ARTILLERY DUEL AT ONE O'CLOCK. At 1 p.m. two guns of Miller's Battery, posted near the Peach Orchard, opened fire in rapid succession. It was the signal for the entire line to let loose their terrific blast. Gunners rushed to their cannon, and in a few moments the massed batteries shook the countryside. Firing in volleys and in succession, the air was soon filled with smoke and heavy dust, which darkened the sky. Union gunners on Cemetery Ridge waited a few minutes until the positions of the Confederate batteries were located; then 80 guns, placed in close order, opened fire. For nearly 2 hours the duel continued, then the Union fire slackened. Hunt had ordered a partial cessation in order to cool the guns and conserve ammunition.
Colonel Alexander, in position on the Emmitsburg Road near the Peach Orchard, could observe the effectiveness of his fire on the Union lines and also keep the Confederate troops in view. To him, it appeared that Union artillery fire was weakening. His own supply of ammunition was running low. Believing this was the time to attack, Alexander sent a message to Pickett who in turn rode over to Longstreet. General Longstreet, who had persistently opposed Lee's plan of sending 15,000 men across the open ground, was now faced with a final decision. Longstreet merely nodded approval and Pickett saluted, saying, "I am going to move forward, sir." He rode back to his men and ordered the advance.
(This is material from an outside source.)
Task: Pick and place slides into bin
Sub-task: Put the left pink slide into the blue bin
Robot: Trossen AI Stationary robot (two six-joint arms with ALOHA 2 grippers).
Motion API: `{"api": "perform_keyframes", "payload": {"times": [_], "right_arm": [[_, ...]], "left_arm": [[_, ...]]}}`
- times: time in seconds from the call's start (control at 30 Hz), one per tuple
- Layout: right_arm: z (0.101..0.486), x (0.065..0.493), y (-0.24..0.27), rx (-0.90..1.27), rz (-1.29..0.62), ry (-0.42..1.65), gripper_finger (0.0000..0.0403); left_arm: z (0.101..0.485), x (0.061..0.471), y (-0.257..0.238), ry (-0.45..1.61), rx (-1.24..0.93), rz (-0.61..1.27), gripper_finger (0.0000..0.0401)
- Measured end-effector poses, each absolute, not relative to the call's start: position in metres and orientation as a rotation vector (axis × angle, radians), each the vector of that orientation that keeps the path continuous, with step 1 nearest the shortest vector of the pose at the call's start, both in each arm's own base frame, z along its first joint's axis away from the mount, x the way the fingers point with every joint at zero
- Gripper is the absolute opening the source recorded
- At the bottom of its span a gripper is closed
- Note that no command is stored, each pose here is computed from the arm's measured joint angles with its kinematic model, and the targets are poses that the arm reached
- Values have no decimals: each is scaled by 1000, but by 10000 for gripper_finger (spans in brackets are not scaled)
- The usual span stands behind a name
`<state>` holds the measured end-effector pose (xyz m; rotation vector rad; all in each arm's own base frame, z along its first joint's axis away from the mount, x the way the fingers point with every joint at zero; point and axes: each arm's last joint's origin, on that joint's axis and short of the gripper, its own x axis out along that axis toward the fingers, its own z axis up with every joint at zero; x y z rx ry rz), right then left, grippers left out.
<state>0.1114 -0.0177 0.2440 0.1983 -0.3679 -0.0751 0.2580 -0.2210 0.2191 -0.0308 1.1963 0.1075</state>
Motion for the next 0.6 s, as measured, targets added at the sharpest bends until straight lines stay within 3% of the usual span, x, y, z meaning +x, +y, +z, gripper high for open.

With Kemper on the right, Garnett on the left, and Armistead a few yards to the rear, the division marched out in brigade front, first northeastward into the open fields, then eastward toward the Union lines. As Pickett's men came into view near the woods, Pettigrew and Trimble gave the order to advance. Sons of Virginia, Alabama, North Carolina, Tennessee, and Mississippi, comprising the brigades of Mayo, Davis, Marshall, and Fry in front, followed closely by Lane and Lowrance, now moved out to attack. A gap between Pickett's left and Pettigrew's right would be closed as the advance progressed. The units were to converge as they approached the Union lines so that the final stage of the charge would present a solid front.